Unpacking a Quotation


"There is a recurrent spot where the pattern lolls like a broken neck and two bulbous eyes stare at you upside down. I get positively angry with the impertinence of it and the everlastingness.  Up and down and sideways they crawl, and those absurd, unblinking eyes are every­where.  There is one place where two breaths didn't match, and the eyes go all up and down the line, one a little higher than the other.”

In this passage from “The Yellow Wallpaper” by Charlotte Perkins Stetson, the narrator is beginning to see things again and again in the patterns of the "wall paper".  Using the description of the pattern as “a broken neck” that lolls and “bulbous eyes” gives an idea that the narrator is becoming the compulsion with the wallpaper by telling the images. It makes her worried. It also shows that the wallpaper disturbs the narrator and draws her into the paper, as if drawing her deeper into her mental illness. The narrator is beginning to see things in the paper.  Instead of just being an atrocious paper, she is starting to see things in the paper. Therefore, when her husband John tries to explain that there is no scarce thing at home, she thinks about it again and again.  Moreover, she feels worries about “Ghost” or something which she always imagines at home.  All of these moments have happened   because of her depression and felling uncomfortable at new home.

The words “two bulbous eyes”   give us the idea that the wallpaper behaves as human characterizes. She explains in this story that “two bulbous eyes” looks her with staring eyes. It is all about narrator’s imagination.  For example, her husband believes that she is suffering from anxiety and a little depression.  Therefore, she tries to find some clues of imaginative power or something like “Human” on the spot.  However, it seems that the narrator has problems in adjusting at new place and also she is feeling mental disorder.

 “Up and down and sideways they crawl, and those absurd, unblinking eyes are every­where.” The narrator looks wherever, she finds something existed at home. The narrator’s psychological situation at new home maybe describe here. For example, she feels herself observed by the ‘eyes’ on the wallpaper.  Then she starts to treat ‘imaginative’ observations as though they are real.  She says that the ‘unblinking eyes’ are ‘crawl’ ‘everywhere’. Perhaps her imagination is causing her to begin losing control of her thoughts.

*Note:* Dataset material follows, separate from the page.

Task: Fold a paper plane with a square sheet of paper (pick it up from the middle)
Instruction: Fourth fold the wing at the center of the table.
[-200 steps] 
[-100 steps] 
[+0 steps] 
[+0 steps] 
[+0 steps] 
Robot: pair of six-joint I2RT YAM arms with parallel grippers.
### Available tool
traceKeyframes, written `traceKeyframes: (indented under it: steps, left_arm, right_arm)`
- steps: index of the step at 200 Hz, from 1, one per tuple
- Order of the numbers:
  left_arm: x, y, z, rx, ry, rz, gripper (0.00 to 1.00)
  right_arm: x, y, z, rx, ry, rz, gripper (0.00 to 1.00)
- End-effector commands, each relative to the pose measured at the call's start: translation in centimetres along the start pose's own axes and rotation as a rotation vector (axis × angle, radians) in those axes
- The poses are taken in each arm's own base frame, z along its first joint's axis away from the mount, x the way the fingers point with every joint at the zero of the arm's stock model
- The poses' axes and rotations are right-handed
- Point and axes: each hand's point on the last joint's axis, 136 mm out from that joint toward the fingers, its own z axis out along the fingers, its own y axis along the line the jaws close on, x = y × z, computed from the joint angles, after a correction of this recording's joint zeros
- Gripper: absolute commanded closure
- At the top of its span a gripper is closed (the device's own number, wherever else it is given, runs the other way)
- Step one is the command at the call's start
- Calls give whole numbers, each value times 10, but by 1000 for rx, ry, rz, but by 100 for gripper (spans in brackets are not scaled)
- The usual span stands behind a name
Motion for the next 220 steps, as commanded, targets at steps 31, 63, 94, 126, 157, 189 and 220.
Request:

It seems that the narrator always imagines something at home. It suggests that she may be mentally depressed. She always looks everywhere at house and feels anxiety imagining something in a wrong way.  She is mentally ill, and her husband never helps her. He believes that it is a woman’s illness and not an actual sickness. If it happens to anyone, we should think about the treatment of mentally ill.